### Assignment
Would you please set down the data again exactly as given, excluding the pictures?

━━━━━━━━

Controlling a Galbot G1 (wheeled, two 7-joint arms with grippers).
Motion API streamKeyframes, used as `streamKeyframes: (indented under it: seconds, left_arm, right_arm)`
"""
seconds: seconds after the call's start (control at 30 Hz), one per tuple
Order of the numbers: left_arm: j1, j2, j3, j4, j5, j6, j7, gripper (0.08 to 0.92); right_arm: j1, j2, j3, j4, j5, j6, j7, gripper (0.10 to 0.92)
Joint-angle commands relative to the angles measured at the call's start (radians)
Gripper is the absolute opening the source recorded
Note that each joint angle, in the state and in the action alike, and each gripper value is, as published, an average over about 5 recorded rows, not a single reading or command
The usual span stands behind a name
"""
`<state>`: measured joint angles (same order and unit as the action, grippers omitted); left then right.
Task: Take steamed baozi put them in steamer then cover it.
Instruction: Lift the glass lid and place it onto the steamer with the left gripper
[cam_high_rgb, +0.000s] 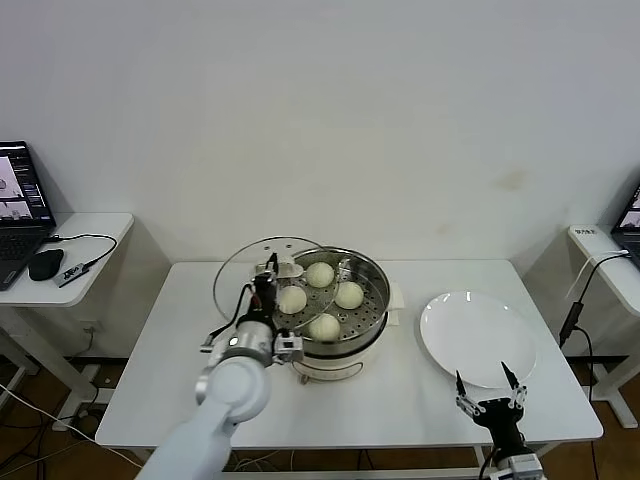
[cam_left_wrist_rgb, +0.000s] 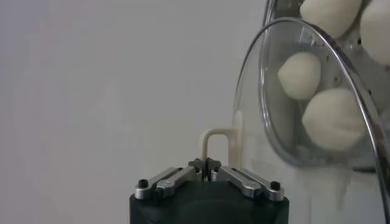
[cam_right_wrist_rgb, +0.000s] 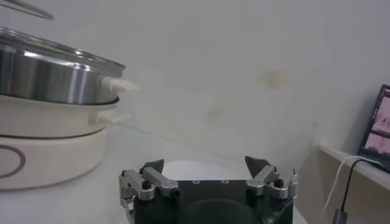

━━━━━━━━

### Exercise solution
Controlling a Galbot G1 (wheeled, two 7-joint arms with grippers).
Motion API streamKeyframes, used as `streamKeyframes: (indented under it: seconds, left_arm, right_arm)`
"""
seconds: seconds after the call's start (control at 30 Hz), one per tuple
Order of the numbers: left_arm: j1, j2, j3, j4, j5, j6, j7, gripper (0.08 to 0.92); right_arm: j1, j2, j3, j4, j5, j6, j7, gripper (0.10 to 0.92)
Joint-angle commands relative to the angles measured at the call's start (radians)
Gripper is the absolute opening the source recorded
Note that each joint angle, in the state and in the action alike, and each gripper value is, as published, an average over about 5 recorded rows, not a single reading or command
The usual span stands behind a name
"""
`<state>`: measured joint angles (same order and unit as the action, grippers omitted); left then right.
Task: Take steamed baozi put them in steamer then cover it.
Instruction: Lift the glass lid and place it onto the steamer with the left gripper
[cam_high_rgb, +0.000s] 
[cam_left_wrist_rgb, +0.000s] 
[cam_right_wrist_rgb, +0.000s] 

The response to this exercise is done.